|
Lettuce and kale at harvest time |
We have exciting news! Chris and I are just days away from finishing
our new greenhouse at the Monroe site. It's a moderate size, 12' x 40'
but plenty big to grow enough starts for the garden and to share with
others in need. It's our own design, made with bamboo held together by
PVC fittings and a plywood skirting around the bottom. We've screwed it
all together so, if we ever need to move it, it will come apart easily.
We'd
love to show you a picture of it but that brings us to another
topic...Our camera no longer "talks" to our computer. It still takes
pictures and stores them on its memory chip but we can no longer upload
them. Help! Does anyone have a digital camera they're no longer using,
that they'd like to donate to the project?
Other news:
Saturday, March 31 - 9:00 to 2:00 is the
springtime Giveaway at
the Legion Hall in Monroe, organized by Christy Warden and her "Crafty
Critters" 4-H group. This bi-annual event gives us all a chance to clean
out our closets and pantries and make way for the new. You may make
donations on Friday, March 30th between 10 and 2 at the Legion Hall in
Monroe. Please bring: clothes, housewares, non-perishable foods and
whatever else you are ready to let go of. The Sharing Gardens will have
broccoli, cabbage, peas and sunflower starts to give away. The event is
open to everyone, regardless of your income level. Leftovers will go to
other charity groups (decided by the 4-H members).
|
4-H Giveaway - 2011 |
Wednesday, April 25 - 5:00 to 8:00 pm, Sharing Gardens is participating in
the Health Fair
at the Monroe High School. There are many other groups participating,
offering free blood-pressure and other health checks and information on
living a healthier lifestyle. We'll be demonstrating a simple and
delicious way to
grow your own winter-greens: sunflower sprouts.

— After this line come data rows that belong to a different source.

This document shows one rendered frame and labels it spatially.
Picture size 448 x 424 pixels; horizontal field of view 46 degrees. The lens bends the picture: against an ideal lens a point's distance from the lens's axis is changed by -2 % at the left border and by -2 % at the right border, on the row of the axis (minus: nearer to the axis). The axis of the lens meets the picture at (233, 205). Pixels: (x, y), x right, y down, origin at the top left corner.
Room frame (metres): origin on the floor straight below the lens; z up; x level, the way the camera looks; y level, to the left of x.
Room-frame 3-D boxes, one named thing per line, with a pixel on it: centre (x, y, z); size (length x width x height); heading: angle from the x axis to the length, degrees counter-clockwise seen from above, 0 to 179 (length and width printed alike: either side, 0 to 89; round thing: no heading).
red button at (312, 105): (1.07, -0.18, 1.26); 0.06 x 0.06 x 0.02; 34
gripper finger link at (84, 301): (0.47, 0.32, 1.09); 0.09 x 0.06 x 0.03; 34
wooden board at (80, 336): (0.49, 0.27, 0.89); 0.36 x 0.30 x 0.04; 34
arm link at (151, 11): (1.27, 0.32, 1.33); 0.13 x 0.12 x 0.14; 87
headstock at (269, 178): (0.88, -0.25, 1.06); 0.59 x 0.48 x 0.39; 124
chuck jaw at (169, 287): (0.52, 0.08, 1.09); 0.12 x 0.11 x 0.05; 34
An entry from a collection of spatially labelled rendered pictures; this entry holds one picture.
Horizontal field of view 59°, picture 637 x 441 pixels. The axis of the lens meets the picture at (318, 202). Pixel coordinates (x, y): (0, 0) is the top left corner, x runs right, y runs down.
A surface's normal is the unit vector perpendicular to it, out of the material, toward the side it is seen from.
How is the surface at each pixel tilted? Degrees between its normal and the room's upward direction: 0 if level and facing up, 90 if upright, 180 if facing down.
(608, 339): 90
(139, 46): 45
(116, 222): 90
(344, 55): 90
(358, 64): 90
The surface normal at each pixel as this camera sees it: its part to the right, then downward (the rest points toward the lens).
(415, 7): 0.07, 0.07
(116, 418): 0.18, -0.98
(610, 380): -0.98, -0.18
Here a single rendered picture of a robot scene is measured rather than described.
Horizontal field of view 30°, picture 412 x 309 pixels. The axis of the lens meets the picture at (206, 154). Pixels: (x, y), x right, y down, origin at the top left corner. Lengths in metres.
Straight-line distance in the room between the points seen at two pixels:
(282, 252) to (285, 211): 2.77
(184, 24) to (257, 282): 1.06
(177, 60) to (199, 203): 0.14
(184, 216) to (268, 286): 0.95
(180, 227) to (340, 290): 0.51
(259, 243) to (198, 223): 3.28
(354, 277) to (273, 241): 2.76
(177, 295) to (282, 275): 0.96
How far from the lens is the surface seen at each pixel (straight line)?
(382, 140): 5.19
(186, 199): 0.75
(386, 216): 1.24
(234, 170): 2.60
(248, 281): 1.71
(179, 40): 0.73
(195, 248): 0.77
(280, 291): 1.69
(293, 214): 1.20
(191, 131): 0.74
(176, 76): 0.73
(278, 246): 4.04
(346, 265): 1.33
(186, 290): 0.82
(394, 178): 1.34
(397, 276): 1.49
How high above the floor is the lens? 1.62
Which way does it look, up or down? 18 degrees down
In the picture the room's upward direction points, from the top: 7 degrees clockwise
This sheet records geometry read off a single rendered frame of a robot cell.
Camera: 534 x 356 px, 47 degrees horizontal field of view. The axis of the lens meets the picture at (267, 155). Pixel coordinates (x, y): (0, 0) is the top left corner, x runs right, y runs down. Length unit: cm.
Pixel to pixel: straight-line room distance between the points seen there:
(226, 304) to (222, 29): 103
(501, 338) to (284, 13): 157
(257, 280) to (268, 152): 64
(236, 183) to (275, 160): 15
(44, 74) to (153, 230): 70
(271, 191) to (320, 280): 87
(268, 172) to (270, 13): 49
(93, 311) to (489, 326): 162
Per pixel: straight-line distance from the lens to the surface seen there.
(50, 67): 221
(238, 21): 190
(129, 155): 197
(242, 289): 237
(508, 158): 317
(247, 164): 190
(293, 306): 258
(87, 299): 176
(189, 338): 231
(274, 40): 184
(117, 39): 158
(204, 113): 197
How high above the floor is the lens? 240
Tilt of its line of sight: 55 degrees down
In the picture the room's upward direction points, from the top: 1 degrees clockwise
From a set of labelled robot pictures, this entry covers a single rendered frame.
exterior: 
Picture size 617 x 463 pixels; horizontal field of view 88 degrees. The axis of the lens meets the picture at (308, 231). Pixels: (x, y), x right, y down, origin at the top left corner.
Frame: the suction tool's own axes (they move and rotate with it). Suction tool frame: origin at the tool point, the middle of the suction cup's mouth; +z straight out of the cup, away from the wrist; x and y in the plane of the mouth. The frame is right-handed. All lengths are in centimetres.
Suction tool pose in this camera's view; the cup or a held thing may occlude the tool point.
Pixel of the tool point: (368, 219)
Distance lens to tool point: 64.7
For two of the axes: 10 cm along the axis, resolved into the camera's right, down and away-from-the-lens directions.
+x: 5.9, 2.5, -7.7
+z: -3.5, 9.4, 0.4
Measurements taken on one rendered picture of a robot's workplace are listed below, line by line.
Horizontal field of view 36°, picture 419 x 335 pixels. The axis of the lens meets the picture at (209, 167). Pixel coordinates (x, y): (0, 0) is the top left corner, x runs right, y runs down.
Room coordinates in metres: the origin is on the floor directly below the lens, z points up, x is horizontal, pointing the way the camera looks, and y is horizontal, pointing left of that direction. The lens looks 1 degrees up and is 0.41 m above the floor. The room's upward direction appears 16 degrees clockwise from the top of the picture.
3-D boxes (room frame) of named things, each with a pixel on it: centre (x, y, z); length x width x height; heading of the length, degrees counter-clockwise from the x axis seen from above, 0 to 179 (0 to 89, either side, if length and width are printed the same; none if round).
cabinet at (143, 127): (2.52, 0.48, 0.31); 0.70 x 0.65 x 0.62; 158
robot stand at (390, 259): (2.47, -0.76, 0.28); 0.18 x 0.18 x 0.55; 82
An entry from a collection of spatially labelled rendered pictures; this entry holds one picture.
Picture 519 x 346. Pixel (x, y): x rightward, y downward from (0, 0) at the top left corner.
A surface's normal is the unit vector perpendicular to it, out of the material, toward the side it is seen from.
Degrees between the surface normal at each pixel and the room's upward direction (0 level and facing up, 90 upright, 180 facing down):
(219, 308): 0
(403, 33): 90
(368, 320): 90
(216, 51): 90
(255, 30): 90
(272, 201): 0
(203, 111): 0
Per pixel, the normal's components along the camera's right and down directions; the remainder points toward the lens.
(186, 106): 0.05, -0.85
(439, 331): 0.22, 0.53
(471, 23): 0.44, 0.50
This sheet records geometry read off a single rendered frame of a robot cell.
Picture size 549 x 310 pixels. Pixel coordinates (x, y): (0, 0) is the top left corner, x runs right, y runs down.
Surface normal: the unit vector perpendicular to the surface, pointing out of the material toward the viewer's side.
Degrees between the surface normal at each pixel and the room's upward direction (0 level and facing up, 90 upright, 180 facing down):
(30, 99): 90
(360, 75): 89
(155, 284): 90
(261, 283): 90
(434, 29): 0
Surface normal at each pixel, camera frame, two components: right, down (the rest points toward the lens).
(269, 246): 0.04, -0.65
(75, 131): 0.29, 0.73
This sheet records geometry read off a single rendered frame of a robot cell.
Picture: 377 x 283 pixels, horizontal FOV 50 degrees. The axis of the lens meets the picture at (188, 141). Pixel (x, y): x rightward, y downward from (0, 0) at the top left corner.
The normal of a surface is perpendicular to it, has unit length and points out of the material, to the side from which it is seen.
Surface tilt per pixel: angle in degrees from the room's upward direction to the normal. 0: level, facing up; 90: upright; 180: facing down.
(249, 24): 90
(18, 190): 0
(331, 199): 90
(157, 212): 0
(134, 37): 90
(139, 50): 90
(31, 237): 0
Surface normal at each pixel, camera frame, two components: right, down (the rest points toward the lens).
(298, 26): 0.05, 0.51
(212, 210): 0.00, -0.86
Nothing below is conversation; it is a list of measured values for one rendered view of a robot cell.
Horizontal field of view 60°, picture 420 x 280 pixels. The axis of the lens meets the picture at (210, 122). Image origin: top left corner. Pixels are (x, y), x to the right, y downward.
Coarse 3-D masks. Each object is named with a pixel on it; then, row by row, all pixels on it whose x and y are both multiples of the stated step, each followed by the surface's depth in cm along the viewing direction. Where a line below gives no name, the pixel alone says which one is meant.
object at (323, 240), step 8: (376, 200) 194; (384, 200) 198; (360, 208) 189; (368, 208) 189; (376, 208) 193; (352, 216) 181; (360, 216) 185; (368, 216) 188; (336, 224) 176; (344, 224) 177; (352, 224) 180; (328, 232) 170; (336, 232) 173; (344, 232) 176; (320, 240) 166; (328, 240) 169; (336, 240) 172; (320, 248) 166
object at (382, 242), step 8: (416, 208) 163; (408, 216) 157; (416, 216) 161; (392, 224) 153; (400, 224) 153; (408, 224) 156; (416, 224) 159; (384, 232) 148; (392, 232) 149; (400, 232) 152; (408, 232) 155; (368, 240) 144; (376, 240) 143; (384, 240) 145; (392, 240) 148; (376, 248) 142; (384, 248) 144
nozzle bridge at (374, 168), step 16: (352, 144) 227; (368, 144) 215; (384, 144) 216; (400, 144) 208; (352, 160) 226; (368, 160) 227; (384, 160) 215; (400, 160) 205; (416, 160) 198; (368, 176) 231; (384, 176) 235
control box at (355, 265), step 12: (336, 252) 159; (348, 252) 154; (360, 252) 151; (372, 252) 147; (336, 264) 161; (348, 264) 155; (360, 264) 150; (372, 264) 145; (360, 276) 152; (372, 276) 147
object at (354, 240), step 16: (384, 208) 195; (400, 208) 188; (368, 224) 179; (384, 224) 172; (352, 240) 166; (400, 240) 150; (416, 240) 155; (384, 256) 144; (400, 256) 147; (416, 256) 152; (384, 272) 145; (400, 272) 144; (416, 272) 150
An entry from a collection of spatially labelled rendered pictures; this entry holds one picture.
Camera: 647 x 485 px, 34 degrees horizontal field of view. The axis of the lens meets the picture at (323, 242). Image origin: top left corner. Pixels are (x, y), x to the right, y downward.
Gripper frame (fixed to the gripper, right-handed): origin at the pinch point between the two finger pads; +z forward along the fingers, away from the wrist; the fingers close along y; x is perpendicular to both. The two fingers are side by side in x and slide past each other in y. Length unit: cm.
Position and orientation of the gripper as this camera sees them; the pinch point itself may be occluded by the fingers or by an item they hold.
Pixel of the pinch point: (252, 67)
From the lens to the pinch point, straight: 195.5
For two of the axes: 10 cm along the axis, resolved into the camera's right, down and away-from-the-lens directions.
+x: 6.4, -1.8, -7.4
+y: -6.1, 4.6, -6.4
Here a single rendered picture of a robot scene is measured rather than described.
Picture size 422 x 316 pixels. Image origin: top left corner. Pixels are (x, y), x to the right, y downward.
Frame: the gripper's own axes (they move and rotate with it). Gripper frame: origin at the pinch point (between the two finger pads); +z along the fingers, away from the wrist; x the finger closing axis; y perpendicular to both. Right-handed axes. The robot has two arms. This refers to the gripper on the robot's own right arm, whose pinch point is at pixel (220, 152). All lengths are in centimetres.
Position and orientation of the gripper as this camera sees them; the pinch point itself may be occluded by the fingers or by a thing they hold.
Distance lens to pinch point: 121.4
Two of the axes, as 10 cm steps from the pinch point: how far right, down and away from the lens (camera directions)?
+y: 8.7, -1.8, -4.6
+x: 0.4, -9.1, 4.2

Farm to Farm Century Ride: Last
September, this 100-mile cycle event -- touring local farms -- was such
a fun and successful way to raise money for the gardens (the organizers
donated $2,000 to our project) that we're going to do it all over
again. Save the date:
Sept. 15, 2012. There will be a fifty-mile version, and a 100-mile version. We'll be looking for volunteers to join in the fun.
|
Volunteers at harvest time |
Volunteering: We're starting to get inquiries
from people who want to help out in the gardens. Here's how this works.
During the spring months, we have to work with the challenges of the
weather and the wetness of the land. It's difficult to establish
consistent volunteer times. By June, things will start to fall into a
rhythm and we will have regular times we'll be gathering in the garden
to plant, weed, mulch and harvest. If you'd like to be informed of times
you can help out in the greenhouse, or gardens; learn about growing
food organically, and share in the harvest (and you're not already on
our list) just send us an email to
shareinjoy@gmail.com.
Gratitude: We have a big thank you to extend to
Larry Winiarski.
Not only did he hire us to help him set up his greenhouse for maximal
functionality but he let us start a bunch of seeds while we speedily
finished up our own new greenhouse in Monroe. If it weren't for Larry we
wouldn't have been able to get broccoli, kale, cabbage, lettuce or
spinach started in time.
John Kinsey has also been a huge help.
He's started peas and onions in his own greenhouse, donated a
considerable amount of salvaged lumber for use in building the
greenhouse, and also helped us spread donated leaves in the gardens for
mulch. We'll be doing a whole post on John at some point. He's developed
quite an amazing set-up for growing red-wiggler (composting) worms and
he's provided the gardens with dozens of bags of their pure castings for
us to amend our soil and grow starts in.
John Sundquist generously
opened up his River's Bend Farm and let us harvest all the bamboo we
needed to build the greenhouse (and more!). We also wish to thank the
others in the community
who have hired us to do pruning and other yard-work jobs. The income
from this work is what is allowing us to keep doing the gardens as we
are financing the project primarily out of our own savings at this
point.
Thank you all.
|
Barbara Standley donating nursery flats |
Wish List:
- A digital camera: preferably 8.3 mega-pixels (or better) as lower-resolution pictures don't work as well for our blogs.
- Save those six-packs! If you buy starts commercially, save
the six-packs and other pots they come in. We can use all sizes. We
prefer square containers that fit into trays but bring us what you've
got and we'll find homes for what we can't use.
- Utility trailers: We've been talking to the landscaper at the
grade school and, if we have a trailer that he can dump the grass
clippings onto, it will be an easy matter to haul them to the gardens
and use for mulch, or in our compost piles. We haven't talked to the
high school landscapers but we suspect they'd be willing to work with us
too.
- Plastic tubs, 5-gallon buckets, kitty-litter tubs etc. (please no broken ones)
- T-posts (slightly bent, OK). All lengths helpful.
- Metal pipes: (like from a well) - we can cut them to size and build trellises from them.
- Cedar fence boards - we use them to build bird houses and compost bins (among other things).
- Cash donations always appreciated.